> [Activity]: Up to and including the line with "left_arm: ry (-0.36", please set down the entries below exactly, starting from the first line.
- - - -
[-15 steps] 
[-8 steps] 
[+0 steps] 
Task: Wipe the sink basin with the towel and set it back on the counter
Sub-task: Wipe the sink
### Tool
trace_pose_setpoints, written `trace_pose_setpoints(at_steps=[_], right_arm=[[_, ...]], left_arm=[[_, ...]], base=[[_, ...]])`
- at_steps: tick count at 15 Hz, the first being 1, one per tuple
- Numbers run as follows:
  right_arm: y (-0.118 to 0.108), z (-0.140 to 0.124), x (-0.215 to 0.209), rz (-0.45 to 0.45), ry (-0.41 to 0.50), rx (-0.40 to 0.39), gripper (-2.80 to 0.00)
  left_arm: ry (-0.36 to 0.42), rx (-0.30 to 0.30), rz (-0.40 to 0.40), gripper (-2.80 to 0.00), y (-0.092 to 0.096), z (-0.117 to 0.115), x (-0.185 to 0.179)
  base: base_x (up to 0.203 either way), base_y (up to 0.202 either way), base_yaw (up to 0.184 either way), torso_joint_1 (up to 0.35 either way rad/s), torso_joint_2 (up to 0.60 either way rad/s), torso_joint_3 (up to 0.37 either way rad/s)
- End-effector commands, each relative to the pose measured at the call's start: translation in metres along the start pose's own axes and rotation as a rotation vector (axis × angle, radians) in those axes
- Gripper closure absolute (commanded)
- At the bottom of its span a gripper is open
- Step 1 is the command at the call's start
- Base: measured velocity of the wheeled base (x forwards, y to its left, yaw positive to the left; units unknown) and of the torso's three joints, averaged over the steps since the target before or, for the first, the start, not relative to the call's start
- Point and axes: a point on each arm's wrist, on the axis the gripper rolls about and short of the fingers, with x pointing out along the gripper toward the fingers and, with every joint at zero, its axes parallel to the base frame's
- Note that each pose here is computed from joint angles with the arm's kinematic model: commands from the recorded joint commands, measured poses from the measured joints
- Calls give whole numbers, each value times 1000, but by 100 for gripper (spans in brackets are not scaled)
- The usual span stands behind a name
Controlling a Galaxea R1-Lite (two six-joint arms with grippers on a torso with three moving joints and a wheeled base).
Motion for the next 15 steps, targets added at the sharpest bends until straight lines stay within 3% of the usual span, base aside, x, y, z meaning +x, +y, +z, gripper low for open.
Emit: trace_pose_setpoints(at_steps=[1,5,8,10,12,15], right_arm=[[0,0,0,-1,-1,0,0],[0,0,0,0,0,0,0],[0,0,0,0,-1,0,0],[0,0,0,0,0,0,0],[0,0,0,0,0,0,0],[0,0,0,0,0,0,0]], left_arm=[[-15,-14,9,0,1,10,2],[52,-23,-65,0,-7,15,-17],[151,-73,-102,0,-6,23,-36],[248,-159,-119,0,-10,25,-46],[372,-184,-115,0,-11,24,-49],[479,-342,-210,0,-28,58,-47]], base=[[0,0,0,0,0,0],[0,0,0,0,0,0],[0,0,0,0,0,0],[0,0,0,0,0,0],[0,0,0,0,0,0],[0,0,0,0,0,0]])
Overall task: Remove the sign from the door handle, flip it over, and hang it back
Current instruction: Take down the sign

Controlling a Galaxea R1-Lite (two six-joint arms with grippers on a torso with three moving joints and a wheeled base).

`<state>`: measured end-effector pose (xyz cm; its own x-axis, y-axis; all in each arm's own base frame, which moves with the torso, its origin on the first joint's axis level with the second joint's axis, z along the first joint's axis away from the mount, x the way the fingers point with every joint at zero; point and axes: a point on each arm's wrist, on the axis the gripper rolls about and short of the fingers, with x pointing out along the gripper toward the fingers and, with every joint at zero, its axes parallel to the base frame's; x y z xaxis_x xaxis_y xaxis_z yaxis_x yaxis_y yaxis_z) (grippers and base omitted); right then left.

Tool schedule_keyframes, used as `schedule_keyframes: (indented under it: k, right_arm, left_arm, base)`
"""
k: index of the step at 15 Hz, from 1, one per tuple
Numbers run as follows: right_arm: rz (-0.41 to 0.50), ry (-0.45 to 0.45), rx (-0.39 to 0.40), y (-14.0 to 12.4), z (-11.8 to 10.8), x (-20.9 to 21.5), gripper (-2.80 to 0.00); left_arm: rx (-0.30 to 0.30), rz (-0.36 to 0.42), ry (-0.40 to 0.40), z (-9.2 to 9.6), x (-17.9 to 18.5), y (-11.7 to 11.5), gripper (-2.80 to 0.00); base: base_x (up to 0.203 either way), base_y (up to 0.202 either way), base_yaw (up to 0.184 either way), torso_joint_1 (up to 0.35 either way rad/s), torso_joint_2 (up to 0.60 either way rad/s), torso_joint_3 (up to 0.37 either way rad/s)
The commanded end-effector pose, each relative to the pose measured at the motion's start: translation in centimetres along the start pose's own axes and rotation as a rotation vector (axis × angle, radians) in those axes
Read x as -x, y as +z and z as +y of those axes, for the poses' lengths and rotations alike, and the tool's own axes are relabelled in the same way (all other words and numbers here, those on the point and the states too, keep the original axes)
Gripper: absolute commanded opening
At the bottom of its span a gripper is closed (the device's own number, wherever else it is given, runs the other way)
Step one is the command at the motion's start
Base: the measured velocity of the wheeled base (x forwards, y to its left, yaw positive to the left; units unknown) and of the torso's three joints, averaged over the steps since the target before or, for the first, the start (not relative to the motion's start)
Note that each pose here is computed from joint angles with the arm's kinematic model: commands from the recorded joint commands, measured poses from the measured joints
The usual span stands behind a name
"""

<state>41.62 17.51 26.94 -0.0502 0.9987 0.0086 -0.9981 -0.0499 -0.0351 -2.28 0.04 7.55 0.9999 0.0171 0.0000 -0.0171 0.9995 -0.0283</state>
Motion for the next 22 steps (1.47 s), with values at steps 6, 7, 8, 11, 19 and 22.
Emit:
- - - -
> [Completed task]:
[-15 steps] 
[-8 steps] 
[+0 steps] 
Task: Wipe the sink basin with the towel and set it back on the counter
Sub-task: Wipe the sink
### Tool
trace_pose_setpoints, written `trace_pose_setpoints(at_steps=[_], right_arm=[[_, ...]], left_arm=[[_, ...]], base=[[_, ...]])`
- at_steps: tick count at 15 Hz, the first being 1, one per tuple
- Numbers run as follows:
  right_arm: y (-0.118 to 0.108), z (-0.140 to 0.124), x (-0.215 to 0.209), rz (-0.45 to 0.45), ry (-0.41 to 0.50), rx (-0.40 to 0.39), gripper (-2.80 to 0.00)
  left_arm: ry (-0.36 to 0.42), rx (-0.30 to 0.30), rz (-0.40 to 0.40), gripper (-2.80 to 0.00), y (-0.092 to 0.096), z (-0.117 to 0.115), x (-0.185 to 0.179)

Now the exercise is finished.